### Dataset records:

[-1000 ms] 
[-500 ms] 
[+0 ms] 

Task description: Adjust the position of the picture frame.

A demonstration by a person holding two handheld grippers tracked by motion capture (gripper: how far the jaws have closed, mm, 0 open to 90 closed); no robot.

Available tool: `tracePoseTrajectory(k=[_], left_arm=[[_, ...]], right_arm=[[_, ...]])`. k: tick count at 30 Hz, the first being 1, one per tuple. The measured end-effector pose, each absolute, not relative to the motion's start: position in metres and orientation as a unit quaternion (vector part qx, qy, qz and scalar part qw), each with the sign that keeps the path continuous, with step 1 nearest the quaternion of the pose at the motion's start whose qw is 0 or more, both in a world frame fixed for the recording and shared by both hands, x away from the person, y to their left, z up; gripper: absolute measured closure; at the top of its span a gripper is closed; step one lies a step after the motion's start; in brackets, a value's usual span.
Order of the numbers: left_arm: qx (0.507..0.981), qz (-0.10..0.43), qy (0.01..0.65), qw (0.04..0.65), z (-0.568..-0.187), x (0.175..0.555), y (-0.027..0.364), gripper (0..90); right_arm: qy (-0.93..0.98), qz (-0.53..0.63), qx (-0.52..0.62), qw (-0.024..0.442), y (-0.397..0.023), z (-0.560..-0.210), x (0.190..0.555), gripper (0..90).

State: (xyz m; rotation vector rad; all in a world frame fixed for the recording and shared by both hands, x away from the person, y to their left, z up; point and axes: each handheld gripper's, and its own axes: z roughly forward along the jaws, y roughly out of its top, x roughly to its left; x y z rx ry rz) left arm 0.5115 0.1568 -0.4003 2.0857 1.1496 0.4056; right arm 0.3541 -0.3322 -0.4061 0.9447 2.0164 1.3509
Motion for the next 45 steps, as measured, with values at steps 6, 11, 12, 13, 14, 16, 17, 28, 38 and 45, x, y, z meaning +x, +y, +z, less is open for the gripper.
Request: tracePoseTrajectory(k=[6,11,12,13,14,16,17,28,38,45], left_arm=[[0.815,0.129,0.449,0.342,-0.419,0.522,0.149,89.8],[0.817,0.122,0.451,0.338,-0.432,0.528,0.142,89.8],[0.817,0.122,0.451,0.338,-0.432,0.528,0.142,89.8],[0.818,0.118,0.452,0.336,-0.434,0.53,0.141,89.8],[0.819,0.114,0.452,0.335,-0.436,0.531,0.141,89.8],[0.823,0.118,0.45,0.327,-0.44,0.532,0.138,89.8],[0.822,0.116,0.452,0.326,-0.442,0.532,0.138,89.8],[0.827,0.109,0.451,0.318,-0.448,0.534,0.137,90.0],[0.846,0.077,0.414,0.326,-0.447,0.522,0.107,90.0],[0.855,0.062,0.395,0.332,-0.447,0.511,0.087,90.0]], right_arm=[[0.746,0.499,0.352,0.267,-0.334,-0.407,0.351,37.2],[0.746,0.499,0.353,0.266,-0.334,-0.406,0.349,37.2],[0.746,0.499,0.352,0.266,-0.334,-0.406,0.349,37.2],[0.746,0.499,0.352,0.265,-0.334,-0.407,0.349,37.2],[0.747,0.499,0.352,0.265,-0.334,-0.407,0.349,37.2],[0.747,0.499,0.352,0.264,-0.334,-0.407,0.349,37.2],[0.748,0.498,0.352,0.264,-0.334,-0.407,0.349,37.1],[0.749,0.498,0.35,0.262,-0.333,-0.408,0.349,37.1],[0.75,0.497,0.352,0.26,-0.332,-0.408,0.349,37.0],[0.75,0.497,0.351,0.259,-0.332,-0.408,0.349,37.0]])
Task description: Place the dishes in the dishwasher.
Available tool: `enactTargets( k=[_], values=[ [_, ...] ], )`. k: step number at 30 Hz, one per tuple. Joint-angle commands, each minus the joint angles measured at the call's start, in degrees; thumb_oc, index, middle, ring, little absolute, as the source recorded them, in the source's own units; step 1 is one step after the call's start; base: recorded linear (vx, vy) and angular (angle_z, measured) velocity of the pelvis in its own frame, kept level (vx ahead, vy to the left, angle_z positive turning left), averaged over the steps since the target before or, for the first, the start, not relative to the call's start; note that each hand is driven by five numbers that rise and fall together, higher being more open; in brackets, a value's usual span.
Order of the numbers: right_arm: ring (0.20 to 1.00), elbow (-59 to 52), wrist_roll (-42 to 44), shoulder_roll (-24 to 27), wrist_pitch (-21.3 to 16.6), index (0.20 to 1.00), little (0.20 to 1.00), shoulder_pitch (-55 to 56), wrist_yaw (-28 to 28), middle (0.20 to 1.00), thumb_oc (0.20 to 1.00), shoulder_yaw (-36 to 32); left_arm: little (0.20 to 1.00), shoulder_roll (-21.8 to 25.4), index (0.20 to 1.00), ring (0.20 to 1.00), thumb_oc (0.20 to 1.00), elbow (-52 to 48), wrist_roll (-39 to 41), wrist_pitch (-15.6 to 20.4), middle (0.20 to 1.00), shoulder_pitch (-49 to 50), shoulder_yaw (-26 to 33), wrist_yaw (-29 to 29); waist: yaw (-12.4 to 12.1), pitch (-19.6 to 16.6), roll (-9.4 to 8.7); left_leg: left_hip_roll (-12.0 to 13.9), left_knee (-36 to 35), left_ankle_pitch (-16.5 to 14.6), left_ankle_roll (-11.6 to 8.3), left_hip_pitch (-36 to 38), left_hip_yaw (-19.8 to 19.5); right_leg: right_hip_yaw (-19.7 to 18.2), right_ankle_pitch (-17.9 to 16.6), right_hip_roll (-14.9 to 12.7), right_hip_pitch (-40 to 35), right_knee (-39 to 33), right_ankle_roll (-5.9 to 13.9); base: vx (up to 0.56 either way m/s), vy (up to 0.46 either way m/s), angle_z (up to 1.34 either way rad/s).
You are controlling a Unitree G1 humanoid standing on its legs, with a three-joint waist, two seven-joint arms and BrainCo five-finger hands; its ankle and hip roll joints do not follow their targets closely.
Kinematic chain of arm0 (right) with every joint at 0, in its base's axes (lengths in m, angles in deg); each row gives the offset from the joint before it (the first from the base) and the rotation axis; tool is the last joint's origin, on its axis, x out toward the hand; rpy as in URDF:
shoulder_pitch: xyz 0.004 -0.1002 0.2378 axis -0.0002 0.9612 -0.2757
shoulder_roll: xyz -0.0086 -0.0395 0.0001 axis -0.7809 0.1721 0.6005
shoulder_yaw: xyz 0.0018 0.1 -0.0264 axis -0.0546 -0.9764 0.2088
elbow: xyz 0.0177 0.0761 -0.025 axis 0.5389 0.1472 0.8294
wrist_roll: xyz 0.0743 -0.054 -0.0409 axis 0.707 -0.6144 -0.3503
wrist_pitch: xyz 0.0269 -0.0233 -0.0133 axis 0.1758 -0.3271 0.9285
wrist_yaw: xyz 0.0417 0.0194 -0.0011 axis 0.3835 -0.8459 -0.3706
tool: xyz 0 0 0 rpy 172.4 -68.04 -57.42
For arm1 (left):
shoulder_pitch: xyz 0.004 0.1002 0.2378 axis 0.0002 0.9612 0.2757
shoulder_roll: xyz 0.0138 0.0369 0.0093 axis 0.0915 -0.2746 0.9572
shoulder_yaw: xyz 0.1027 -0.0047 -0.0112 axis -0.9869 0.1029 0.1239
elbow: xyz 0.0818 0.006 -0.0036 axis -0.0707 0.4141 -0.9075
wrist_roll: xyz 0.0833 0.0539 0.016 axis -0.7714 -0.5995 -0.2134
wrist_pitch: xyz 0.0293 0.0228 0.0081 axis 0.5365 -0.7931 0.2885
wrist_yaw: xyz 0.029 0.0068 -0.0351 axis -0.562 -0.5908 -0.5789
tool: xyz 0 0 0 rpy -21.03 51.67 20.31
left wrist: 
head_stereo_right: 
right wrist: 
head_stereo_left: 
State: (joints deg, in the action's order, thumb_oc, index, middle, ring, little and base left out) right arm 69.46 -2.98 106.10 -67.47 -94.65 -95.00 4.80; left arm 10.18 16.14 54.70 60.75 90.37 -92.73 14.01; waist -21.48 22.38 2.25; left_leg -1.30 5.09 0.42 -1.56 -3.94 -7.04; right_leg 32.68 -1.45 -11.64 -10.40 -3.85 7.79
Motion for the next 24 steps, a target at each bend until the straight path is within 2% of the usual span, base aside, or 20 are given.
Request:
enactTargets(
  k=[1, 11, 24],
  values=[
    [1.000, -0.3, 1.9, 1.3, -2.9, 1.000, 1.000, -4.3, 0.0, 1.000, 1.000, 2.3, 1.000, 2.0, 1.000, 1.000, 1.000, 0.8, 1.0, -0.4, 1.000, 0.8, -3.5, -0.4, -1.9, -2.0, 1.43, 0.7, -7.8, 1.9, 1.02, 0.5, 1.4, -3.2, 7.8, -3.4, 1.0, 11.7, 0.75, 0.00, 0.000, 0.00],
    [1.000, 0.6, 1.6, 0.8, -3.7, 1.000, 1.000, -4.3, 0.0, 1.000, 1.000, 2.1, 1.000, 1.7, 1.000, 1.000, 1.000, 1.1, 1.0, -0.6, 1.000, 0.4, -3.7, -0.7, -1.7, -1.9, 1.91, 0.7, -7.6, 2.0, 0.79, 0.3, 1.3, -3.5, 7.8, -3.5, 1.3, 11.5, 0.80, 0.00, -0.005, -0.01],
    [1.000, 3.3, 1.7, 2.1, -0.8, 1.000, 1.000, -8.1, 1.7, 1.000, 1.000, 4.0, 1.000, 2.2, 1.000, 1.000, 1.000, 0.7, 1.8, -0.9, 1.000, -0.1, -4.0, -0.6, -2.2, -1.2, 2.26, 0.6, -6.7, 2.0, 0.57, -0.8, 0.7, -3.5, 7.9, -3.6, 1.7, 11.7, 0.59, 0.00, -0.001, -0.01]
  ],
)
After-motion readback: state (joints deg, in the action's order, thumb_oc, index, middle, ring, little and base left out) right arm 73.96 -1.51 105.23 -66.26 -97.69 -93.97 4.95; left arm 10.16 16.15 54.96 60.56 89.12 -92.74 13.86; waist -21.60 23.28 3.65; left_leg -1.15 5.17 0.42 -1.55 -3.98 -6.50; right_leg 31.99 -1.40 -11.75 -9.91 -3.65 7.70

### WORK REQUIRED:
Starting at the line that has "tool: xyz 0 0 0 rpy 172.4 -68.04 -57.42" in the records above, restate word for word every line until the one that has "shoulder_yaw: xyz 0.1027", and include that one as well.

### EXERCISE RESPONSE:
tool: xyz 0 0 0 rpy 172.4 -68.04 -57.42
For arm1 (left):
shoulder_pitch: xyz 0.004 0.1002 0.2378 axis 0.0002 0.9612 0.2757
shoulder_roll: xyz 0.0138 0.0369 0.0093 axis 0.0915 -0.2746 0.9572
shoulder_yaw: xyz 0.1027 -0.0047 -0.0112 axis -0.9869 0.1029 0.1239

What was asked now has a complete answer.